------ INPUT MATERIAL ------

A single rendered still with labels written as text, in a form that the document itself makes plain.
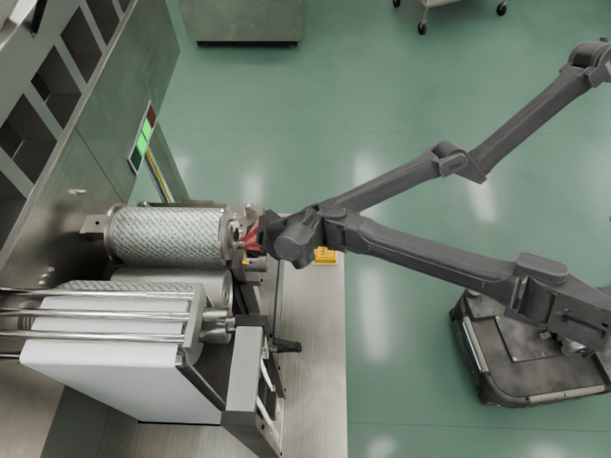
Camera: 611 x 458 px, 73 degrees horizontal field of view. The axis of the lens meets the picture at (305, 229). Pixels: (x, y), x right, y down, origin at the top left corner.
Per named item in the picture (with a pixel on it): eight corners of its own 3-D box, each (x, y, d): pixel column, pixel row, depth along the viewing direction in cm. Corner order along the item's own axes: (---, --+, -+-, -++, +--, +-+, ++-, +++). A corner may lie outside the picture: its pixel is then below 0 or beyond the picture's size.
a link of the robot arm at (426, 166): (445, 135, 105) (465, 148, 95) (451, 155, 107) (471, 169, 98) (294, 208, 109) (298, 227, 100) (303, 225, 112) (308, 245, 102)
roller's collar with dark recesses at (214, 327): (229, 348, 76) (223, 336, 71) (197, 347, 76) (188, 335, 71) (234, 315, 79) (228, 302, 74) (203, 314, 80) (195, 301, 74)
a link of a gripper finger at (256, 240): (255, 236, 101) (285, 225, 96) (252, 262, 97) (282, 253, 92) (235, 224, 97) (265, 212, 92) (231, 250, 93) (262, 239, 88)
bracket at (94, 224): (106, 236, 94) (103, 232, 92) (82, 235, 94) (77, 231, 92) (113, 218, 96) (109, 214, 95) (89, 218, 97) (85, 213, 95)
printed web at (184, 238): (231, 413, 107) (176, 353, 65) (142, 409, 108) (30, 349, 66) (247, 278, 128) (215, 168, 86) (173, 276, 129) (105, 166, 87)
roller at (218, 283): (228, 329, 97) (218, 309, 87) (122, 326, 98) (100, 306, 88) (235, 283, 104) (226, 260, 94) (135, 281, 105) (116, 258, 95)
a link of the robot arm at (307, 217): (328, 224, 88) (315, 201, 86) (317, 241, 83) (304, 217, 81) (303, 232, 92) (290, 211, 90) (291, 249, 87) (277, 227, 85)
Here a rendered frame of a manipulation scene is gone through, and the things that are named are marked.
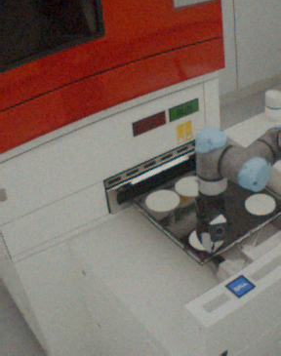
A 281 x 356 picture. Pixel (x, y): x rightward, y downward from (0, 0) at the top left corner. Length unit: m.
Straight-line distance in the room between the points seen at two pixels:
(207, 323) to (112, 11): 0.80
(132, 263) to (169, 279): 0.13
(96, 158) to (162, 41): 0.39
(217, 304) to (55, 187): 0.60
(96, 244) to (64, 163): 0.28
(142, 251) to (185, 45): 0.61
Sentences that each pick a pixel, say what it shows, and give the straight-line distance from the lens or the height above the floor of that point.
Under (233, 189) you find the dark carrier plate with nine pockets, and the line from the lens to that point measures 1.58.
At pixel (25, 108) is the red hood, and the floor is 1.32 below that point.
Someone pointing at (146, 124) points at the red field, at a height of 1.10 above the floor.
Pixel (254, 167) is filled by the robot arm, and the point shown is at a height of 1.24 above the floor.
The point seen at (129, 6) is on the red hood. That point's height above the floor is 1.51.
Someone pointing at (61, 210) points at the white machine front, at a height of 0.94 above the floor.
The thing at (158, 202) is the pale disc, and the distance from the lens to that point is 1.54.
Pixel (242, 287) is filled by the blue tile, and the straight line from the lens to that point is 1.19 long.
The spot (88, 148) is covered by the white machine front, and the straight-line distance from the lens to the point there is 1.45.
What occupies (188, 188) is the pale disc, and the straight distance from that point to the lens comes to 1.58.
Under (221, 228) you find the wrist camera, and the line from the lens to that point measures 1.21.
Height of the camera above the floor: 1.86
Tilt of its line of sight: 34 degrees down
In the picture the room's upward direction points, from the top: 6 degrees counter-clockwise
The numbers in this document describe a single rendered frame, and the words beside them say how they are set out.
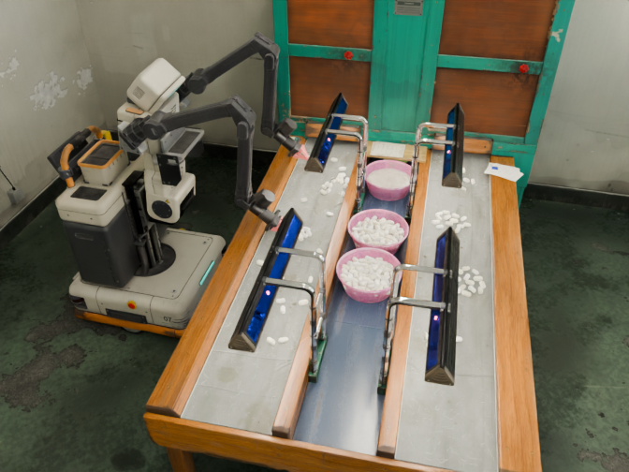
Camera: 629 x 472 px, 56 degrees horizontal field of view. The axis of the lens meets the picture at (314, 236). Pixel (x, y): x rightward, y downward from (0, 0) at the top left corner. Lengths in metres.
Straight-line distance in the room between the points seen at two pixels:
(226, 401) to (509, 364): 0.95
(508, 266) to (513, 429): 0.77
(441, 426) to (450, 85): 1.73
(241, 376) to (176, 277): 1.19
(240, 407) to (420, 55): 1.86
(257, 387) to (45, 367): 1.54
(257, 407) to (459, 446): 0.64
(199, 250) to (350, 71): 1.25
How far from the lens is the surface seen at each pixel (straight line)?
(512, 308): 2.33
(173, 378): 2.06
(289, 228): 2.04
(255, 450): 1.97
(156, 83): 2.55
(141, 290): 3.11
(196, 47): 4.28
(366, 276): 2.40
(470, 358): 2.15
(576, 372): 3.25
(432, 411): 1.99
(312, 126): 3.19
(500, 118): 3.14
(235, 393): 2.02
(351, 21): 2.99
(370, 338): 2.24
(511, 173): 3.08
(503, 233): 2.67
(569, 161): 4.22
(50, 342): 3.42
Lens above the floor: 2.35
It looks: 39 degrees down
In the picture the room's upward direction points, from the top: 1 degrees counter-clockwise
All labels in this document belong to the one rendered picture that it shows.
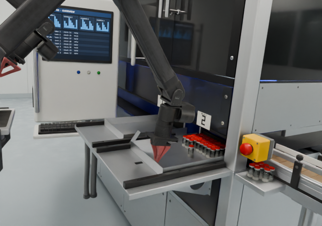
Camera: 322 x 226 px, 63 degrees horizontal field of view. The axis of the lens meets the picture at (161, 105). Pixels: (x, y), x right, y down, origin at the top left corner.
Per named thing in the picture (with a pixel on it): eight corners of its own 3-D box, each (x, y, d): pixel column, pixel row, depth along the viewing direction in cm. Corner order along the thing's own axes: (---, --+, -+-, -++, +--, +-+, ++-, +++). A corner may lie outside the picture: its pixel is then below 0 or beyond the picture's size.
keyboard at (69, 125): (109, 123, 166) (109, 119, 165) (114, 130, 153) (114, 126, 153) (38, 126, 150) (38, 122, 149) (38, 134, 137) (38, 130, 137)
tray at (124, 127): (160, 119, 154) (161, 114, 154) (186, 134, 133) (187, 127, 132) (104, 124, 137) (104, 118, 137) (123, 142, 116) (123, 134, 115)
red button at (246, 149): (245, 151, 90) (247, 140, 89) (254, 156, 87) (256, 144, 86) (237, 152, 88) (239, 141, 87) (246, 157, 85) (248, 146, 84)
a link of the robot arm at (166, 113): (157, 100, 90) (166, 104, 85) (174, 102, 93) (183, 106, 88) (153, 119, 91) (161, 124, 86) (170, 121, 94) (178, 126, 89)
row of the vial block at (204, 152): (189, 143, 119) (189, 134, 118) (215, 160, 104) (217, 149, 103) (185, 144, 118) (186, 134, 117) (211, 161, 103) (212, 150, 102)
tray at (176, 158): (196, 139, 126) (197, 132, 125) (236, 162, 104) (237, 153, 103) (130, 149, 109) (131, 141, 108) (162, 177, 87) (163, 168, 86)
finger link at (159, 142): (166, 166, 90) (172, 140, 89) (148, 166, 87) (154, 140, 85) (156, 158, 96) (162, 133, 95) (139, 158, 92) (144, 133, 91)
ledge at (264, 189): (260, 171, 102) (261, 166, 101) (291, 187, 91) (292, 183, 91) (234, 178, 95) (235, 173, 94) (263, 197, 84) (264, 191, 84)
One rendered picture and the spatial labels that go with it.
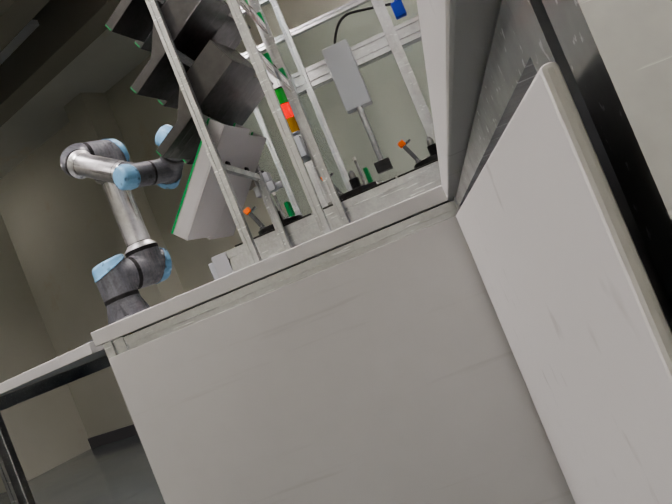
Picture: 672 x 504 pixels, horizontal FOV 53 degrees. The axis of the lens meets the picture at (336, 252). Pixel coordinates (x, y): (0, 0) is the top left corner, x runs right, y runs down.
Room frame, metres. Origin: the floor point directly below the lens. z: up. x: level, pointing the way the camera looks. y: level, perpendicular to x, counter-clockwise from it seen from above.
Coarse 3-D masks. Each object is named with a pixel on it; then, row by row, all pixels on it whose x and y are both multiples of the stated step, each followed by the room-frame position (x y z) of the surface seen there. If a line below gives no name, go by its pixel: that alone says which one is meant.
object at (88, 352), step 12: (84, 348) 1.64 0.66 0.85; (96, 348) 1.64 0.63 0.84; (60, 360) 1.71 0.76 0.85; (72, 360) 1.68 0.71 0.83; (84, 360) 1.94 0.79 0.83; (24, 372) 1.81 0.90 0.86; (36, 372) 1.78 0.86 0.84; (48, 372) 1.75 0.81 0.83; (60, 372) 2.21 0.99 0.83; (0, 384) 1.89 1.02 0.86; (12, 384) 1.86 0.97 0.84; (24, 384) 1.89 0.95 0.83
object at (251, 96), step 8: (256, 80) 1.64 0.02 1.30; (248, 88) 1.64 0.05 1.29; (256, 88) 1.67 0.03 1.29; (240, 96) 1.64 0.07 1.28; (248, 96) 1.67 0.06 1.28; (256, 96) 1.71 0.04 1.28; (232, 104) 1.64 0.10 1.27; (240, 104) 1.67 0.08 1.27; (248, 104) 1.70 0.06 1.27; (256, 104) 1.74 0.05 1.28; (232, 112) 1.67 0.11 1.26; (240, 112) 1.70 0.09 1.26; (248, 112) 1.74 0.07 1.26; (224, 120) 1.67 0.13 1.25; (232, 120) 1.70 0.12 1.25; (240, 120) 1.74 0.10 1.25; (184, 160) 1.69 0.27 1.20; (192, 160) 1.70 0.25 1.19
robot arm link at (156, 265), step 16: (96, 144) 2.27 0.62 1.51; (112, 144) 2.31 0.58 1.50; (128, 160) 2.35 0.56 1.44; (112, 192) 2.29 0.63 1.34; (128, 192) 2.31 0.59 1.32; (112, 208) 2.31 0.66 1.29; (128, 208) 2.30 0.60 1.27; (128, 224) 2.29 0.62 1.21; (144, 224) 2.33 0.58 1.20; (128, 240) 2.29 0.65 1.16; (144, 240) 2.30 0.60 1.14; (128, 256) 2.29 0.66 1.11; (144, 256) 2.28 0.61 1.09; (160, 256) 2.31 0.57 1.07; (144, 272) 2.25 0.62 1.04; (160, 272) 2.30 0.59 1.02
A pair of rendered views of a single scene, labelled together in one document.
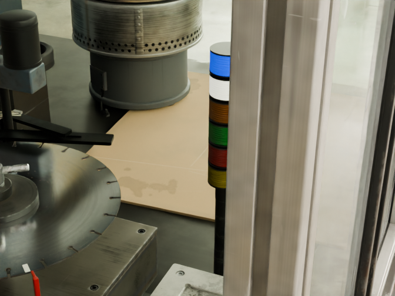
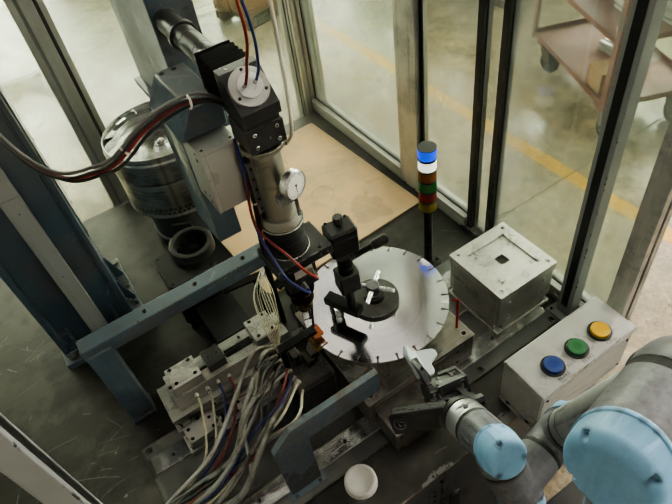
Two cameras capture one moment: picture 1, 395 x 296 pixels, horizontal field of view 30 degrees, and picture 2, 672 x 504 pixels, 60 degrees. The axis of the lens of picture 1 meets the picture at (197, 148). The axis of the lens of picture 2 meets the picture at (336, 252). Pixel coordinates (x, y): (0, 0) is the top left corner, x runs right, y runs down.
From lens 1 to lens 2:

------

ACTION ITEM:
Wherever "document" turns up in the records, copy the whole line.

TASK RESULT:
A single rendered still with labels written as text, in a form that the document itself makes plain.
The numbers in this document describe a single rendered frame, and the words beside them say how they are set out.
All labels in this document belong to the one rendered picture that it shows.
A pair of rendered views of a single scene, labelled together in one document.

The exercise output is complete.